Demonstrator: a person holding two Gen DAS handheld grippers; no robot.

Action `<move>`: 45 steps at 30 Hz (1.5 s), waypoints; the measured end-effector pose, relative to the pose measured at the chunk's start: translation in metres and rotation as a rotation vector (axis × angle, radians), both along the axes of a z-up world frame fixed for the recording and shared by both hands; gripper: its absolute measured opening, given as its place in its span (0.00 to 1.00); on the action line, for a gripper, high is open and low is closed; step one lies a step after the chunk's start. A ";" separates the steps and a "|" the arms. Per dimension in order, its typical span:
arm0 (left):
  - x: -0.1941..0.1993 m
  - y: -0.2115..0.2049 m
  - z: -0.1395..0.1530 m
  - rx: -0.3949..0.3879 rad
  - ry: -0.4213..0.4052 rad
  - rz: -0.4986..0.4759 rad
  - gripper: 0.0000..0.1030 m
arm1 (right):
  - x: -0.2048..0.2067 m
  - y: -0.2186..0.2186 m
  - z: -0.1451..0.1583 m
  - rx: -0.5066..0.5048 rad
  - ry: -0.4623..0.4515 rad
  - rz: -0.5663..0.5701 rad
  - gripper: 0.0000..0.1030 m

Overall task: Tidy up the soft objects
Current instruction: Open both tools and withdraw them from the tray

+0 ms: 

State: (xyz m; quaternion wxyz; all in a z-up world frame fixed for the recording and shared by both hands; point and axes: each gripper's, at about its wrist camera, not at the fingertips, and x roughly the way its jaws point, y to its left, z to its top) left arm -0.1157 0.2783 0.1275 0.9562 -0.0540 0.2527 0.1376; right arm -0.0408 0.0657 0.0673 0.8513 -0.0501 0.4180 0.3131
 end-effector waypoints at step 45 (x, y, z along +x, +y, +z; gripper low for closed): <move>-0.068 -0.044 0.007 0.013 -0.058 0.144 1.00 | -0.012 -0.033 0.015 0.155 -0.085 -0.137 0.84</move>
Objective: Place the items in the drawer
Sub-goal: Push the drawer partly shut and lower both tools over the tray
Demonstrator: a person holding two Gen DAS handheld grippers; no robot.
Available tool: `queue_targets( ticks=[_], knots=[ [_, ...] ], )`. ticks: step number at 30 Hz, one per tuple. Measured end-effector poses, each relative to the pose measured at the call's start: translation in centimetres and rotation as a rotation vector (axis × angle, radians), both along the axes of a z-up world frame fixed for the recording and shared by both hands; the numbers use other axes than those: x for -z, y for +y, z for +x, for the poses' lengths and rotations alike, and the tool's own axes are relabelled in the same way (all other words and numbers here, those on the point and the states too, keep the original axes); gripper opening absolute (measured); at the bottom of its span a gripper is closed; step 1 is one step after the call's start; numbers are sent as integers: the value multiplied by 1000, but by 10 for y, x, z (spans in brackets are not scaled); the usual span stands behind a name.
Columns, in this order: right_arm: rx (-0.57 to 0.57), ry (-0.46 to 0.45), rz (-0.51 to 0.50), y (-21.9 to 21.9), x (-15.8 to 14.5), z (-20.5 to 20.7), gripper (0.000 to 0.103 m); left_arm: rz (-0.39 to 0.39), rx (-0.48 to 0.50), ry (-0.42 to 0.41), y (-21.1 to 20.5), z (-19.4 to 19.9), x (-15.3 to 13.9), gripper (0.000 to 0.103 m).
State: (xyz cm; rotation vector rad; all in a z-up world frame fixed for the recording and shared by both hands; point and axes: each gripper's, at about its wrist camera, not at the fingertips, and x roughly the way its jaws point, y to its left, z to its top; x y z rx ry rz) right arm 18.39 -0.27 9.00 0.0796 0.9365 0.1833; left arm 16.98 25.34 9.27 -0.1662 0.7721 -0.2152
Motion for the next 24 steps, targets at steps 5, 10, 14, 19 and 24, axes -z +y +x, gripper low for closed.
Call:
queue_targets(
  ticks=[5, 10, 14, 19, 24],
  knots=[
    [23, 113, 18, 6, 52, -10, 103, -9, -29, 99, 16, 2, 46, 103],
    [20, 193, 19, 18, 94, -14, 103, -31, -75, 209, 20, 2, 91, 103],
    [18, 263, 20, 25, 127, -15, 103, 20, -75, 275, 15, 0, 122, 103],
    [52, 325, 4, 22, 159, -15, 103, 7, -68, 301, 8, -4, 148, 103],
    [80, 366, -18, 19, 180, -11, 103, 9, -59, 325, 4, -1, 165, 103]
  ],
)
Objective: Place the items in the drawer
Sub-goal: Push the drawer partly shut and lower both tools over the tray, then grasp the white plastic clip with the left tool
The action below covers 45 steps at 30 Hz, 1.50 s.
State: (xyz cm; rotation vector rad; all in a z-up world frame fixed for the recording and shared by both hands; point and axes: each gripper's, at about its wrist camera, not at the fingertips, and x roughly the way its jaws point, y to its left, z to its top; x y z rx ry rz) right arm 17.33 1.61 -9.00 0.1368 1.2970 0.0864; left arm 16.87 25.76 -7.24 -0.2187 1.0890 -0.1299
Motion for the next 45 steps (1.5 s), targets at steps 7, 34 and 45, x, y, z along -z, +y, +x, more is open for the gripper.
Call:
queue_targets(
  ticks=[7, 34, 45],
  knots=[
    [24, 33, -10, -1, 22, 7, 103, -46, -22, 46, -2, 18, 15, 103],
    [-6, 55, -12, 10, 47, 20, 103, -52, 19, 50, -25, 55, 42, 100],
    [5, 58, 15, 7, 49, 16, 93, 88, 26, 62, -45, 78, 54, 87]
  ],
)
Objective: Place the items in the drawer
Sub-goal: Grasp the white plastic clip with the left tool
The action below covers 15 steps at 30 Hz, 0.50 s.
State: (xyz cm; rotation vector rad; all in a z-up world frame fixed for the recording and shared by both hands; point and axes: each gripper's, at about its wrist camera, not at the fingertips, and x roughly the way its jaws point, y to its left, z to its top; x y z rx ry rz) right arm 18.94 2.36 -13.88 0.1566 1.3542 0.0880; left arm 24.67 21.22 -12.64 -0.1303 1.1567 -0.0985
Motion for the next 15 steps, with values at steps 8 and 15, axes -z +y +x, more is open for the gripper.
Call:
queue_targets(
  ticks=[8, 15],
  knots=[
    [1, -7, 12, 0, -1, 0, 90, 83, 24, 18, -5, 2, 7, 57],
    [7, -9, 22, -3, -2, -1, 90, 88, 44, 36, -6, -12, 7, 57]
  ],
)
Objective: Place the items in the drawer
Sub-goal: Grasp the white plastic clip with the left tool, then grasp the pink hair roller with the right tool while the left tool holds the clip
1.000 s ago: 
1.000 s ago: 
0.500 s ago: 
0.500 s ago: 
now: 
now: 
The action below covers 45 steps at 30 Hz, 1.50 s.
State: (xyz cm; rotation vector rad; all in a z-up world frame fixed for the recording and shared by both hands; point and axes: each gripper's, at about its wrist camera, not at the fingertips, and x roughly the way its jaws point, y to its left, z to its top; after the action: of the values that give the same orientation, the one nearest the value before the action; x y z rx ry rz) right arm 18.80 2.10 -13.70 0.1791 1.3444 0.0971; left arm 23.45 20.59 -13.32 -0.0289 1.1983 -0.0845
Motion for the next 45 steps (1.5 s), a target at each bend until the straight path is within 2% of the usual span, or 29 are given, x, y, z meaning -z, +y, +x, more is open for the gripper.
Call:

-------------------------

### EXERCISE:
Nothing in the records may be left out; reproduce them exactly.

### PROBLEM SOLUTION:
Demonstrator: a person holding two Gen DAS handheld grippers; no robot.

Action `<move>`: 45 steps at 30 Hz (1.5 s), waypoints; the measured end-effector pose, relative to the pose measured at the chunk's start: translation in metres and rotation as a rotation vector (axis × angle, radians), both along the axes of a z-up world frame fixed for the recording and shared by both hands; gripper: its absolute measured opening, given as its place in its span (0.00 to 1.00); on the action line, for a gripper, high is open and low is closed; step one lies a step after the chunk's start. A ";" separates the steps and a "|" the arms. Per dimension in order, its typical span:
arm0 (left):
  - x: -0.1941..0.1993 m
  - y: -0.2115..0.2049 m
  - z: -0.1395..0.1530 m
  - rx: -0.3949..0.3879 rad
  - ry: -0.4213..0.4052 rad
  - rz: -0.4986..0.4759 rad
  - gripper: 0.0000..0.1030 m
arm1 (right):
  - x: -0.2048..0.2067 m
  - y: -0.2186..0.2186 m
  - z: -0.1451..0.1583 m
  - rx: -0.5066..0.5048 rad
  - ry: -0.4623..0.4515 rad
  - rz: -0.5663..0.5701 rad
  - gripper: 0.0000..0.1030 m

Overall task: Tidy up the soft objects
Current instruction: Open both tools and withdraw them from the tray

+0 ms: 

State: (xyz m; quaternion wxyz; all in a z-up world frame fixed for the recording and shared by both hands; point and axes: each gripper's, at about its wrist camera, not at the fingertips, and x roughly the way its jaws point, y to its left, z to its top) left arm -0.1157 0.2783 0.1275 0.9562 -0.0540 0.2527 0.1376; right arm -0.0408 0.0657 0.0673 0.8513 -0.0501 0.4180 0.3131
 end-effector waypoints at step 45 (x, y, z along +x, +y, +z; gripper low for closed): <move>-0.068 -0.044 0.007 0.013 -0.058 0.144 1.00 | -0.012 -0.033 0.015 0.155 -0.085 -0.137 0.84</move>
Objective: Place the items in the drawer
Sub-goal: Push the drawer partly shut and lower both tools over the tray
Demonstrator: a person holding two Gen DAS handheld grippers; no robot.
Available tool: `queue_targets( ticks=[_], knots=[ [_, ...] ], )`. ticks: step number at 30 Hz, one per tuple. Measured end-effector poses, each relative to the pose measured at the call's start: translation in centimetres and rotation as a rotation vector (axis × angle, radians), both along the axes of a z-up world frame fixed for the recording and shared by both hands; the numbers use other axes than those: x for -z, y for +y, z for +x, for the poses' lengths and rotations alike, and the tool's own axes are relabelled in the same way (all other words and numbers here, those on the point and the states too, keep the original axes); gripper opening absolute (measured); at the bottom of its span a gripper is closed; step 1 is one step after the call's start; numbers are sent as integers: the value multiplied by 1000, but by 10 for y, x, z (spans in brackets are not scaled); the usual span stands behind a name.
Columns, in this order: right_arm: rx (-0.57 to 0.57), ry (-0.46 to 0.45), rz (-0.51 to 0.50), y (-21.9 to 21.9), x (-15.8 to 14.5), z (-20.5 to 20.7), gripper (0.000 to 0.103 m); left_arm: rz (-0.39 to 0.39), rx (-0.48 to 0.50), ry (-0.42 to 0.41), y (-21.1 to 20.5), z (-19.4 to 19.9), x (-15.3 to 13.9), gripper (0.000 to 0.103 m).
State: (xyz cm; rotation vector rad; all in a z-up world frame fixed for the recording and shared by both hands; point and axes: each gripper's, at about its wrist camera, not at the fingertips, and x roughly the way its jaws point, y to its left, z to its top; x y z rx ry rz) right arm 18.39 -0.27 9.00 0.0796 0.9365 0.1833; left arm 16.98 25.34 9.27 -0.1662 0.7721 -0.2152
Motion for the next 24 steps, targets at steps 5, 10, 14, 19 and 24, axes -z +y +x, gripper low for closed.
Call:
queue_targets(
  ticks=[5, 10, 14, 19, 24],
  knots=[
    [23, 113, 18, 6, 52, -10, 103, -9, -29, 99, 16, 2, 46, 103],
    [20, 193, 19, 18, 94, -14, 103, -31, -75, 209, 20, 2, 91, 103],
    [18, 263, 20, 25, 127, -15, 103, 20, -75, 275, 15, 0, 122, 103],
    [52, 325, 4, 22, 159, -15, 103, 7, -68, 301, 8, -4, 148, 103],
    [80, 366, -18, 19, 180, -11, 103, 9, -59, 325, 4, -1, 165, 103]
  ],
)
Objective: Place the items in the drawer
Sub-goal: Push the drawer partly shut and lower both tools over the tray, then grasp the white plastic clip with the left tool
The action below covers 45 steps at 30 Hz, 1.50 s.
State: (xyz cm; rotation vector rad; all in a z-up world frame fixed for the recording and shared by both hands; point and axes: each gripper's, at about its wrist camera, not at the fingertips, and x roughly the way its jaws point, y to its left, z to its top; x y z rx ry rz) right arm 17.33 1.61 -9.00 0.1368 1.2970 0.0864; left arm 16.87 25.76 -7.24 -0.2187 1.0890 -0.1299
Motion for the next 45 steps (1.5 s), targets at steps 7, 34 and 45, x, y, z along -z, +y, +x, more is open for the gripper.
Call:
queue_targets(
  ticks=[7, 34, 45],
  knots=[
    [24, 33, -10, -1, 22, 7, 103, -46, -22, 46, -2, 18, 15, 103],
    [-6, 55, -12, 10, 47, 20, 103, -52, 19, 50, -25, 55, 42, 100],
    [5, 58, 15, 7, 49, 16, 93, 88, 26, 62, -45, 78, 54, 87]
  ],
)
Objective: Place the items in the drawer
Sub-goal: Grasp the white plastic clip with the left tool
The action below covers 15 steps at 30 Hz, 0.50 s.
State: (xyz cm; rotation vector rad; all in a z-up world frame fixed for the recording and shared by both hands; point and axes: each gripper's, at about its wrist camera, not at the fingertips, and x roughly the way its jaws point, y to its left, z to its top; x y z rx ry rz) right arm 18.94 2.36 -13.88 0.1566 1.3542 0.0880; left arm 24.67 21.22 -12.64 -0.1303 1.1567 -0.0985
Motion for the next 15 steps, with values at steps 8 and 15, axes -z +y +x, more is open for the gripper.
Call:
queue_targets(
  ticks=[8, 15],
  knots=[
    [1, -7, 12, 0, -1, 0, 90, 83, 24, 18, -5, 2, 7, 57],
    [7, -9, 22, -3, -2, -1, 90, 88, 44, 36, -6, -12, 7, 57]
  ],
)
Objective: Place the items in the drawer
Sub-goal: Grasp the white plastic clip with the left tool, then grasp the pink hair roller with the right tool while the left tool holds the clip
1.000 s ago: 
1.000 s ago: 
0.500 s ago: 
0.500 s ago: 
now: 
now: 
The action below covers 45 steps at 30 Hz, 1.50 s.
State: (xyz cm; rotation vector rad; all in a z-up world frame fixed for the recording and shared by both hands; point and axes: each gripper's, at about its wrist camera, not at the fingertips, and x roughly the way its jaws point, y to its left, z to its top; after the action: of the values that give the same orientation, the one nearest the value before the action; x y z rx ry rz) right arm 18.80 2.10 -13.70 0.1791 1.3444 0.0971; left arm 23.45 20.59 -13.32 -0.0289 1.1983 -0.0845
Motion for the next 45 steps (1.5 s), a target at each bend until the straight path is within 2% of the usual span, or 29 are given, x, y, z meaning -z, +y, +x, more is open for the gripper.
Call:

With that, the answer is finished.